Belediye Başkanı Bülent Kantarcı’nın da orada öğretmenler birlikte oluşu çok önem taşıyordu. Başkan, birlikte çalışmalar yaptıkları değerli öğretmenlerinin yanındaydı. Başkan’ın konuşması da etkiliydi ve toplumu uyarıcıydı. Ardından eski vekil A.İhsan Köktürk de yaşanan politik ortamı irdeleyen bir konuşma yaptı. Diğer konuşmacılar da, iktidarın uygulamalarını kınayan konulara değindiler, öğretmen-memur-işçi gibi soruşturmayla veya mahkeme kararıyla saptanmış bir suçu olmadan görevden ihraç edilenlerin, derhal göreve iade edilmelerini istediler. Basın açıklaması sonrasında bizler Devrek’e döndük..
*****
Eti için bülbül öldürmek..İsmet ve Taner öğretmeni, Bakanlık katında kim, hangi müdür, hangi memur tanırdı ki? Çaycuma’yı Cumhuriyet aydınlığının aksine, dinsel kurslarla, sıbyan mektepleriyle doldurmağa çalışanlar; bu yaptıklarının karşısına dikilenleri, eleştirenleri “yukarıya tanıtmış, işaret etmiş” olabilirler miydi?. Eski adamlardan duyardık; “Düşmanı uzakta aramayın, ayaklarınızın dibine, yanlarınıza, bir de arkanıza bakınız..” derlerdi..
“Eti için bülbülü bile öldürebilecek bir avcı insafsızlığı içinde” olmak..Ereğli’de aynı şekilde TTK’daki görevinden ihraç edilen şair Salim Çalık da aklımın bir köşesinde.. “Cadı avı” sürüyor. Çeşitli üniversitelerden yurtsever bilimadamları tek tek avlanarak ihraç ediliyor. Bilinir ki avcılar hep pusudadır, gizliliktedir, karanlıktadır. Av dedikleri de her zaman ortalıkta, aydınlıktadır. Çünkü korkusuzdurlar. Bilinir ki hiçbir karanlık sonsuza kadar sürmiyecektir.
Laik Cumhuriyet’in genç evlatlarını, öğretmenlerini, ihbar tuzaklarıyla yaralıyarak, sindireceklerini, susturacaklarını, yok edeceklerini sananlar, aldanıyorlar. Ülkemizin aydınlık yüzlü öğretmenleri, halkıyla, gençleriyle, bütün demokrasi güçleriyle birlikte emperyalizme, faşizme ve onların yerli işbirlikçilerinin kirli tuzaklarına karşı bir kale gibi durmaktadır.

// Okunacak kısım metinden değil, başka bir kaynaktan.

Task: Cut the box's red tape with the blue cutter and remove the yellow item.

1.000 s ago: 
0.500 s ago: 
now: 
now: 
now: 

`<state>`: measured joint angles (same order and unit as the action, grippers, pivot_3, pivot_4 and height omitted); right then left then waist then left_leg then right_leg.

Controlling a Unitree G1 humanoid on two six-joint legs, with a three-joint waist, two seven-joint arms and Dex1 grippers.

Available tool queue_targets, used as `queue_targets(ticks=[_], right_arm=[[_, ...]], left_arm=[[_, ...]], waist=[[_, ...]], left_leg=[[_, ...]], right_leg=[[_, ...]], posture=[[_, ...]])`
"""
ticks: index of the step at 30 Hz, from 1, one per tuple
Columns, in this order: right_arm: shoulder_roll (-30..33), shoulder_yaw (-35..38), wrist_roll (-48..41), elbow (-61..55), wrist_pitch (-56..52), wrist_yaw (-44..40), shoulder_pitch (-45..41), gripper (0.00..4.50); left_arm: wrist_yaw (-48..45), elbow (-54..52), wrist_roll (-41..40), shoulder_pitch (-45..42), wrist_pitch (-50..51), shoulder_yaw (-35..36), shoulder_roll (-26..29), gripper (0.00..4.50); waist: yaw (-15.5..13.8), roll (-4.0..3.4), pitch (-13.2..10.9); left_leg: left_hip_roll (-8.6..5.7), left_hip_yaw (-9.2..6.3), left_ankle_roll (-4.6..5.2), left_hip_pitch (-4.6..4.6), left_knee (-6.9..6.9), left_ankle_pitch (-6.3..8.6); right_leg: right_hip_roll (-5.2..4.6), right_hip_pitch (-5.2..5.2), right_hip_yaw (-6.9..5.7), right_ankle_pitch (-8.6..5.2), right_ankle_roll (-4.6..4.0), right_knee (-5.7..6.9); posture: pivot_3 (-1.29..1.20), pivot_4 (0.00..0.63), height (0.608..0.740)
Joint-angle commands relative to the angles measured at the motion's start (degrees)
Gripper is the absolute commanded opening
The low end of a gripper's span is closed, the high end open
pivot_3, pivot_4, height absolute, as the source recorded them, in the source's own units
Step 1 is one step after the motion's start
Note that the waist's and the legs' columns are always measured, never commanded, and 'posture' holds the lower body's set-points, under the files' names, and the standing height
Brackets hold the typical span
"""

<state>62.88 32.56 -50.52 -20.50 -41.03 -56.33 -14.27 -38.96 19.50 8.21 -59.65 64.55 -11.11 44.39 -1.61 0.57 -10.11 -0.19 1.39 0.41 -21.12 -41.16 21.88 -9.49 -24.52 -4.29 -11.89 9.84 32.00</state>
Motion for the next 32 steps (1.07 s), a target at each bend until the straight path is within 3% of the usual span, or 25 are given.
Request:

Sanırım o meydanda yapılan konuşmaları, edilen antları, kararlı duruşları ve bir ağızdan atılan sloganları “muhbirler” duymuş olmalıdır.. Yani, bu halkın içinden kopup gelmiş, yüzlerinde ve okullarında Cumhuriyet aydınlığı taşıyan gül yüzlü öğretmenler hep bir ağızdan; Gün gelecek, devran dönecek, yandaşlar, yalakalar, muhbirler, Cumhuriyet düşmanları halka hesap verecek, dediler.. Haberleri olsun..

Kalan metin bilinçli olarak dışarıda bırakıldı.